Оба долго и безмолвно смотрели в угрюмую даль… Вдруг Алексей Васильевич припал губами к руке жены.
— Помнишь, Наташа? — сказал он, поднимая на нее глаза и насильственно улыбаясь сквозь слезы, — тоже река, тоже пароход… Как давно и как непохоже!
— Молчи об этом! — вскрикнула Наташа, внезапно бледнея, выдернула руку и отвернулась… Так прошло несколько мгновений.
— Дорогая моя, — робко позвал Струков. Она быстро обратилась к нему. Губы ее дрожали, заплаканные глаза горели негодованием, гневом, почти ненавистью.
— За что? За что, Алексей Васильевич? — заговорила она. — Я не о том упоминаю, — сохрани бог, ты и так безмерно наказан… Но годы постылого прозябания, нытья, компромиссов, подходов… господи, господи! Что я делала? Детей рожала? Огрызалась из-за них как волчиха? Радовалась, какие глазки, ручки, ножки?.. А ты?.. Разве я того от тебя ждала? Разве на то надеялась?.. Ты еще там, в Париже, истерзал мое сердце… своими ласками, своей нехорошей страстью. О, как я тогда возненавидела себя, как поняла, сколько гнусности в положении женщины… в этом обязательстве отдаваться — не потому, что любишь и желаешь, но потому, что так принято и так угодно мужу. И все-таки поехала с тобой!.. И все-таки думала, что ты мой товарищ!.. Не говори, не говори, что наши лондонские планы оказались непрактичны. А жить, есть, пить, спать, и все это с комфортом, не спеша, смакуя, — это практично? Это можно?.. Я бы с тобой в огонь пошла, на голод, на холод бы пошла… А ты? Читал умные книжки? Говорил умные разговоры?.. И ждал, ждал: вот нахлынут откуда-то волны и понесут нас. Ну, и нахлынули, да не те!

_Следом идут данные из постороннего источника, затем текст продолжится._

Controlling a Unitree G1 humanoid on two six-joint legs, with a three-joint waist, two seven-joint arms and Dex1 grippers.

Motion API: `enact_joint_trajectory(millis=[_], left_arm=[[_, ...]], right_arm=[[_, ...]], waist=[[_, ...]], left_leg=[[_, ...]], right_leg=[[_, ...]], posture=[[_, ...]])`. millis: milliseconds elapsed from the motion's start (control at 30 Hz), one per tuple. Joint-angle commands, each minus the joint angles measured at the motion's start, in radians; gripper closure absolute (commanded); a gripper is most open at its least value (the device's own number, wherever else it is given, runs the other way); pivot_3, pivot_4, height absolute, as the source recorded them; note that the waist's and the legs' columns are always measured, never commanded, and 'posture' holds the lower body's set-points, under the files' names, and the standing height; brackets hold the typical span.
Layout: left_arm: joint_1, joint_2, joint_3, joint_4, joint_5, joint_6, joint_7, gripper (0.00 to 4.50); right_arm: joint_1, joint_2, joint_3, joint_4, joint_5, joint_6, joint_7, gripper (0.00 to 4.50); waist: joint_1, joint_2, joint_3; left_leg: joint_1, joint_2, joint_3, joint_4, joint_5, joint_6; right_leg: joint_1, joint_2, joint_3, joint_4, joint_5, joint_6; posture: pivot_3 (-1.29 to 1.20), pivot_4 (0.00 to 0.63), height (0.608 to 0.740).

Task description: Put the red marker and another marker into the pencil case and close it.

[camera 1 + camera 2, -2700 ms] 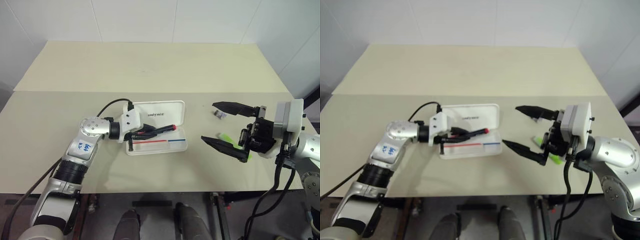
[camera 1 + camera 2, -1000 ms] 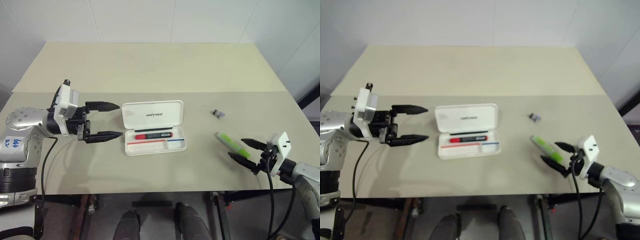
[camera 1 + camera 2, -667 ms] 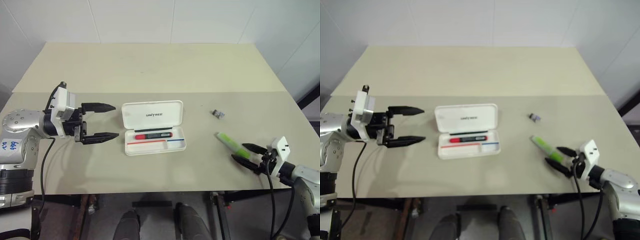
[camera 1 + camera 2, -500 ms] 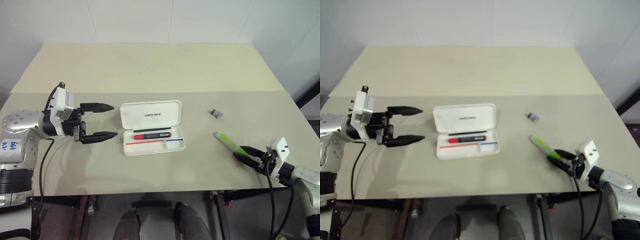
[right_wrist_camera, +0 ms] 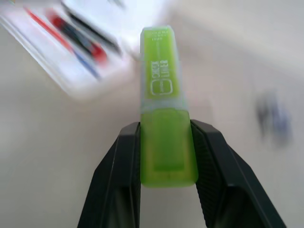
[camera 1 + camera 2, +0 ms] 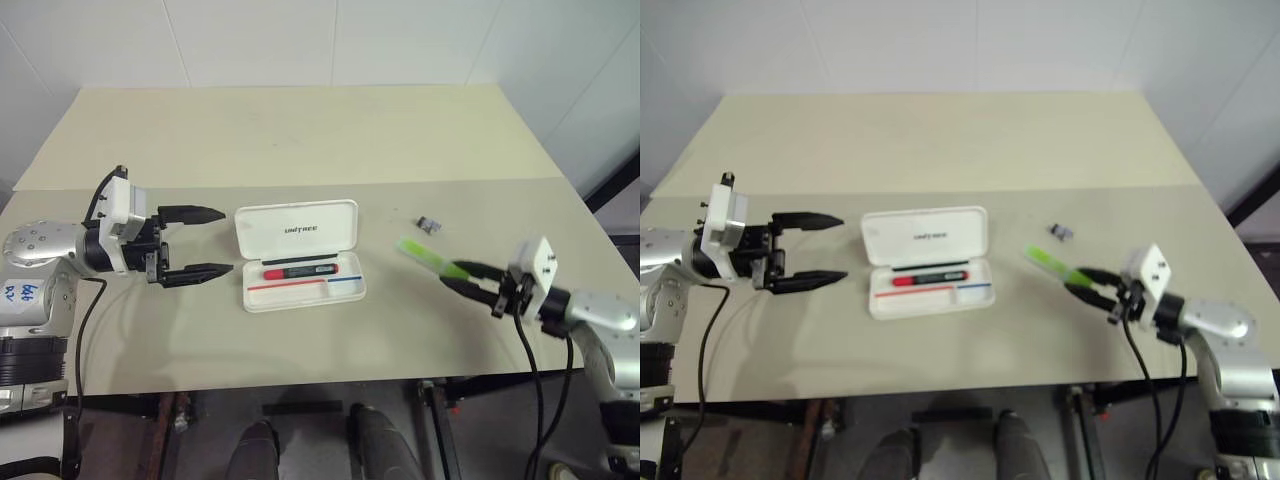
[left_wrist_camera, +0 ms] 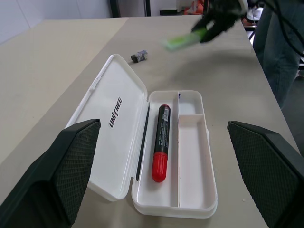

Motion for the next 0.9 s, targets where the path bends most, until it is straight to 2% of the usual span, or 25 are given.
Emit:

Сначала Алексей Васильевич хотел возражать, оправдываться, напомнить кое-что в свою защиту. Но чем страстнее и громче становился голос Наташи, тем его голова поникала все ниже и ниже…
— Прости меня, — прошептал он, — я не хотел этого… И разве я счастливее тебя?
— Ты?.. — презрительно протянула Наташа, но взгляд его так и резнул ее по сердцу. Она глубоко вздохнула, помахала платком на свое разгоряченное лицо, потом сказала, усиливаясь быть спокойной: — Все это нервы и сантименты. Оба мы с тобой засиделись на насести… Оба одинаково виноваты… и правы. Поработай зимою, съезди в Москву… Мой грех, что я отвела тебя от ученой карьеры. Может, еще наверстаешь и, кто знает, там-то и найдется твоя доля? А весною непременно приезжай, — слышишь? Что бы ни случилось, — твои ведь дети, и когда все перекипит, я, может быть — друг твой. Ну, довольно… Пойдем. Фу, какая сегодня противная Волга! — И не оглядываясь пошла в каюту. Струков хотел было последовать за нею, но вдруг почувствовал какое-то странное состояние: ноги точно отнялись; ни одной мысли не было в голове, ни ревности, ни сожаления — в упавшем сердце. «Все кончено…» — выговорил он с тупою улыбкой. И всхлипывающий плеск волны за кормою, и разбитый мотив из «Травиаты», так же как тучи, и река, и угрюмая даль, казалось, повторили за ним: «Все… все кончено…»
Пароход «Колорадо» принужден был потерять несколько часов из-за поисков бесследно исчезнувшего пассажира. Долго затем происходило полицейское дознание, допрашивались крючники, бабы-мещанки, матросы, составлялся протокол… И когда в непогожую ночь снова заревел свисток и нелепая громада с шумом отчалила от пристани, в каютах первого класса было темно и пусто.